TASK REQUIREMENTS: When the line containing "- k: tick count" appears in the data below, begin copying there and stop only after the line containing "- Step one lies".

─── SOURCE RECORDS ───

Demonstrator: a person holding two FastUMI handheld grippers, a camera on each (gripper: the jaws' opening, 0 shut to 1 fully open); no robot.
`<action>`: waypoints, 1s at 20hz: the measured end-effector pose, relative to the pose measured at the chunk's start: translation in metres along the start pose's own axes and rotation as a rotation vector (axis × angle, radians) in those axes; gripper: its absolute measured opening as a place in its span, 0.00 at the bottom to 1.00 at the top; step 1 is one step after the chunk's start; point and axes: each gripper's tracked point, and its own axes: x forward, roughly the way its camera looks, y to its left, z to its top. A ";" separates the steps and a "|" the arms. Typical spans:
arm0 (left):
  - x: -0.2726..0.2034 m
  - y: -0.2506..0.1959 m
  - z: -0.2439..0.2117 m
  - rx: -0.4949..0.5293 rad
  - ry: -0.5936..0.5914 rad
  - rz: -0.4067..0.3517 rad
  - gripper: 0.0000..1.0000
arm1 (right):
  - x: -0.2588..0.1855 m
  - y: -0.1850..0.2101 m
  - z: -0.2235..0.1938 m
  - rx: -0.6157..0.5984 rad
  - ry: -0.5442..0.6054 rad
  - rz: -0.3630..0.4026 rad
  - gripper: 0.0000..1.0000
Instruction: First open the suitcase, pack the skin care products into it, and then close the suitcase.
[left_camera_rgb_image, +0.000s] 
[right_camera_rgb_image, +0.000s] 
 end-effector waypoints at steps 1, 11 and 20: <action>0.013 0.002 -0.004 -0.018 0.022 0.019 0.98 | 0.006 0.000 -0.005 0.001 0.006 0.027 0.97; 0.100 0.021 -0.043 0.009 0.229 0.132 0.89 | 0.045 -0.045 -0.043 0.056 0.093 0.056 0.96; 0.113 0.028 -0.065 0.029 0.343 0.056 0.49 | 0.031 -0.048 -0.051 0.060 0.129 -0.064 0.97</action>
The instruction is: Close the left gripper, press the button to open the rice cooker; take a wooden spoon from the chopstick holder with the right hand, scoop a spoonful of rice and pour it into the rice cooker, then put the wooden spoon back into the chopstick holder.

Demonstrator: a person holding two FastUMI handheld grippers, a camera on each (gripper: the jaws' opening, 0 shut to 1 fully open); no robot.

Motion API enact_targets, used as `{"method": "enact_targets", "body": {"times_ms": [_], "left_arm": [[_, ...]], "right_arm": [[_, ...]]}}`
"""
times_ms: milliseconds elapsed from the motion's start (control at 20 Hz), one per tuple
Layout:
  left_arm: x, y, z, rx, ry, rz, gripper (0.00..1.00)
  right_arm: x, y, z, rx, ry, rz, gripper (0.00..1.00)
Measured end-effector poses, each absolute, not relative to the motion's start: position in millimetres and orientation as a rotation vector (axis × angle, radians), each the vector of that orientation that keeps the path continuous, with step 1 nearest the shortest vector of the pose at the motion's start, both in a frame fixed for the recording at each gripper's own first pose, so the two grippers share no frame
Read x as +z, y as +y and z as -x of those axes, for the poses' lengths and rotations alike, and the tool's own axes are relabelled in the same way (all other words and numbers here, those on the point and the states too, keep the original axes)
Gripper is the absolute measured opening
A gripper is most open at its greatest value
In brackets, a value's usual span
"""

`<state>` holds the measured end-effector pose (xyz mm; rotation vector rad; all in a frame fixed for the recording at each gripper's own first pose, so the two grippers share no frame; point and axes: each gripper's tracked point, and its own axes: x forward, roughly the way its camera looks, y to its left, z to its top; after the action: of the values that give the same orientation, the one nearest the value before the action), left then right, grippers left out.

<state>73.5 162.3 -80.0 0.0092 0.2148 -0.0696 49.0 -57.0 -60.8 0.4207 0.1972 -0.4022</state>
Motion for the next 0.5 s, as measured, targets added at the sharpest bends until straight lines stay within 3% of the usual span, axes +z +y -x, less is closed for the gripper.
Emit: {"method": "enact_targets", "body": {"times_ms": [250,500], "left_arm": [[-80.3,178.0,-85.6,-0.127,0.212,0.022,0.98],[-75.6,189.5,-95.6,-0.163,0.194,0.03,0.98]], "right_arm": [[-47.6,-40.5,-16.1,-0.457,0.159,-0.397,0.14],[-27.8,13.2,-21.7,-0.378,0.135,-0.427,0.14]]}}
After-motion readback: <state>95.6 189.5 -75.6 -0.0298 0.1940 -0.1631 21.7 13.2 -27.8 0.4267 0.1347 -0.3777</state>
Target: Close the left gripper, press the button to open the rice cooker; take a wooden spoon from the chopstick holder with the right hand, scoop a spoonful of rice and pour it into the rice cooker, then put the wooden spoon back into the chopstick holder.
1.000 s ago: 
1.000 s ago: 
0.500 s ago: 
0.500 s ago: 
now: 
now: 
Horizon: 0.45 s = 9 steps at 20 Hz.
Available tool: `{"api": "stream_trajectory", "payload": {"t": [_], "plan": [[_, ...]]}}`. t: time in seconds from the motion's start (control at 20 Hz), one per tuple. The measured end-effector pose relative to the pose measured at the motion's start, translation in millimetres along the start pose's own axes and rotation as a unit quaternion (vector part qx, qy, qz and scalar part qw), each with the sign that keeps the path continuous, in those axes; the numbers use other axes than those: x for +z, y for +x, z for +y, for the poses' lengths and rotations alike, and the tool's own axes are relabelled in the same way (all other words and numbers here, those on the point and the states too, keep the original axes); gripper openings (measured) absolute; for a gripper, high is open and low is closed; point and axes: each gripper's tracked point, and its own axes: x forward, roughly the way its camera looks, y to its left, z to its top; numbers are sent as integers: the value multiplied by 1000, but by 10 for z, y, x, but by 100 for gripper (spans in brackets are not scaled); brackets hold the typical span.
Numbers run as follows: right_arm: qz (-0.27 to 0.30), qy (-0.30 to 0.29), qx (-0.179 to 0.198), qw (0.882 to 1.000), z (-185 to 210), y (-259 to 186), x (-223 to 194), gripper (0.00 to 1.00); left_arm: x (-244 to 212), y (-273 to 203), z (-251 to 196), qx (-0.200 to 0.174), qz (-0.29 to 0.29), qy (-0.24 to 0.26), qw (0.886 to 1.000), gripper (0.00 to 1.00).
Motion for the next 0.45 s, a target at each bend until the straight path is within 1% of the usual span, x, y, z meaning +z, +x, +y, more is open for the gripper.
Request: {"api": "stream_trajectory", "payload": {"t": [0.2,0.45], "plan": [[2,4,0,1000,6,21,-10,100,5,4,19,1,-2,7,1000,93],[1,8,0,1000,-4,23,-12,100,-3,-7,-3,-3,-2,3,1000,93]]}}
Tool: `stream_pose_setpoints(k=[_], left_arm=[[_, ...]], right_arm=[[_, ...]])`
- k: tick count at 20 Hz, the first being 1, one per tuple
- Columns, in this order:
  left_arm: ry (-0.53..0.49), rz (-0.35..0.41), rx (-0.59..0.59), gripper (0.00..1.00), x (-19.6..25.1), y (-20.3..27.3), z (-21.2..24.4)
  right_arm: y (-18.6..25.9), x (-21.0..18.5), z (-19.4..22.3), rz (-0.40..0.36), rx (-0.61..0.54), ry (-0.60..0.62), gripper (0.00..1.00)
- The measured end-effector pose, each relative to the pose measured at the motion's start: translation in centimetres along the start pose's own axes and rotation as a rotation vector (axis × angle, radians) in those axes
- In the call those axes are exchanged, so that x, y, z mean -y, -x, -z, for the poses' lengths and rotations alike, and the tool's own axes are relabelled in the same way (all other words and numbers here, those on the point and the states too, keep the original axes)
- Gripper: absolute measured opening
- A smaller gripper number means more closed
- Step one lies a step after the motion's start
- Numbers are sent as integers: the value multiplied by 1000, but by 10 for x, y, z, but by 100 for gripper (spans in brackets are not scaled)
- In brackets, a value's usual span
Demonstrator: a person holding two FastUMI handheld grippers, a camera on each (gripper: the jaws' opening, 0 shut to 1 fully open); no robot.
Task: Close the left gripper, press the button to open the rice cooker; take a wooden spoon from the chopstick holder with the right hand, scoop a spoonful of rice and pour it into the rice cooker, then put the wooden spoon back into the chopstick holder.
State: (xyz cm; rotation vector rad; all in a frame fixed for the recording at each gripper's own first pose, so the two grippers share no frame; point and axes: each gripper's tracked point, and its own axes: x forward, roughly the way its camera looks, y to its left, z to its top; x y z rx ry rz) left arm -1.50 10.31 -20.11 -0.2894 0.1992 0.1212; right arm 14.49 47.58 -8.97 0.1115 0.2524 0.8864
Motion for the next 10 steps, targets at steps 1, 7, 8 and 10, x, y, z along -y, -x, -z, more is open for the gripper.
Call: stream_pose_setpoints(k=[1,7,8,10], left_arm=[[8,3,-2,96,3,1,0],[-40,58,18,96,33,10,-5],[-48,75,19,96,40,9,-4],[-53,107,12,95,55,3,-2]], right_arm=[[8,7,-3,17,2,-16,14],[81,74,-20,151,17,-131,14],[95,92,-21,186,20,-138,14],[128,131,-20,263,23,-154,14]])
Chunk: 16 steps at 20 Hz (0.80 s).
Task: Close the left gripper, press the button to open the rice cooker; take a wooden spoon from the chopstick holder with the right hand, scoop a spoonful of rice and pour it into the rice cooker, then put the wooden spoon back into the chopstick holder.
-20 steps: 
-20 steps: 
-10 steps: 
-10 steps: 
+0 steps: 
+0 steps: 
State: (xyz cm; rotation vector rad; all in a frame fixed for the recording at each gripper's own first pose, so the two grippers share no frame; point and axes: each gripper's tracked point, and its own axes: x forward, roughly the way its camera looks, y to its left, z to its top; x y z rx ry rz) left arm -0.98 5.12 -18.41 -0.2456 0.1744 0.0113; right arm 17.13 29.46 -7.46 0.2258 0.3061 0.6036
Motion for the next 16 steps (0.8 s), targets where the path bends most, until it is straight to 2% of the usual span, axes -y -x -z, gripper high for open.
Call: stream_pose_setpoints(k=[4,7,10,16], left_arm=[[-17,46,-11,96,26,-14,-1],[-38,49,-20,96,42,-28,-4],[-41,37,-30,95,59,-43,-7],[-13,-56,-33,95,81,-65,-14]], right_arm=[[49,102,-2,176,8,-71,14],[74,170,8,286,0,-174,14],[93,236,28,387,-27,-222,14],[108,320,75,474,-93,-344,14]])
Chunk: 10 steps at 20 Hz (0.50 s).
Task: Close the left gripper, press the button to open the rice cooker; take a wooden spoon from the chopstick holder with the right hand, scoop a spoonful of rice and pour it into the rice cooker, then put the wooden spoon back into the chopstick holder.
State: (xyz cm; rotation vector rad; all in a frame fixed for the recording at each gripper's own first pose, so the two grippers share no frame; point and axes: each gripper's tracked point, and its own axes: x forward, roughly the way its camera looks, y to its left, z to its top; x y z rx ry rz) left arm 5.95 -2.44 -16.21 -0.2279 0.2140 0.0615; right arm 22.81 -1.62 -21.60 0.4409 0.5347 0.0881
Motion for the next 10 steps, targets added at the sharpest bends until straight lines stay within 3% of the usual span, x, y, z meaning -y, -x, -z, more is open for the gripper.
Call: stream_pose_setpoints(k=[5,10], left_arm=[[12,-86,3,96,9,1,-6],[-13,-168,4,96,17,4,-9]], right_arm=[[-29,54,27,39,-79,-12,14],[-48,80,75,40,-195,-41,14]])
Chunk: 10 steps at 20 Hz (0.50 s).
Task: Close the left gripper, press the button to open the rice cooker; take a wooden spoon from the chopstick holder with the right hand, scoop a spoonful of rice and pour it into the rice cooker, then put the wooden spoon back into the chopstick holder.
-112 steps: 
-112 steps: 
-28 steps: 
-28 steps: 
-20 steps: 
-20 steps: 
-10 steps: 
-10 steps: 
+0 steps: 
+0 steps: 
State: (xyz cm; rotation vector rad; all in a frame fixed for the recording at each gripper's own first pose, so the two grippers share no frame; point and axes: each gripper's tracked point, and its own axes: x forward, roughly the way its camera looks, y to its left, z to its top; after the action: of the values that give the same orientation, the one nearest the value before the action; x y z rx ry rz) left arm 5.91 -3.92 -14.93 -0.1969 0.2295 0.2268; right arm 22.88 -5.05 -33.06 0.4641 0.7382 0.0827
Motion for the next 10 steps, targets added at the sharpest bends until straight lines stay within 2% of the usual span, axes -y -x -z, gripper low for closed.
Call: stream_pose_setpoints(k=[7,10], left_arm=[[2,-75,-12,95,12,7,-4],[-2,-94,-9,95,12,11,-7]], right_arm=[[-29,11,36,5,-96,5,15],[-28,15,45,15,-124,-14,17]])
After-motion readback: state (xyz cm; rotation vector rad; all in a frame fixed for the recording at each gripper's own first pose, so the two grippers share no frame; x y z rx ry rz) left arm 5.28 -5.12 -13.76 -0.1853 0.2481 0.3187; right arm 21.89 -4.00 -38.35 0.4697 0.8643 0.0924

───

EXERCISE OUTPUT:
- k: tick count at 20 Hz, the first being 1, one per tuple
- Columns, in this order:
  left_arm: ry (-0.53..0.49), rz (-0.35..0.41), rx (-0.59..0.59), gripper (0.00..1.00), x (-19.6..25.1), y (-20.3..27.3), z (-21.2..24.4)
  right_arm: y (-18.6..25.9), x (-21.0..18.5), z (-19.4..22.3), rz (-0.40..0.36), rx (-0.61..0.54), ry (-0.60..0.62), gripper (0.00..1.00)
- The measured end-effector pose, each relative to the pose measured at the motion's start: translation in centimetres along the start pose's own axes and rotation as a rotation vector (axis × angle, radians) in those axes
- In the call those axes are exchanged, so that x, y, z mean -y, -x, -z, for the poses' lengths and rotations alike, and the tool's own axes are relabelled in the same way (all other words and numbers here, those on the point and the states too, keep the original axes)
- Gripper: absolute measured opening
- A smaller gripper number means more closed
- Step one lies a step after the motion's start

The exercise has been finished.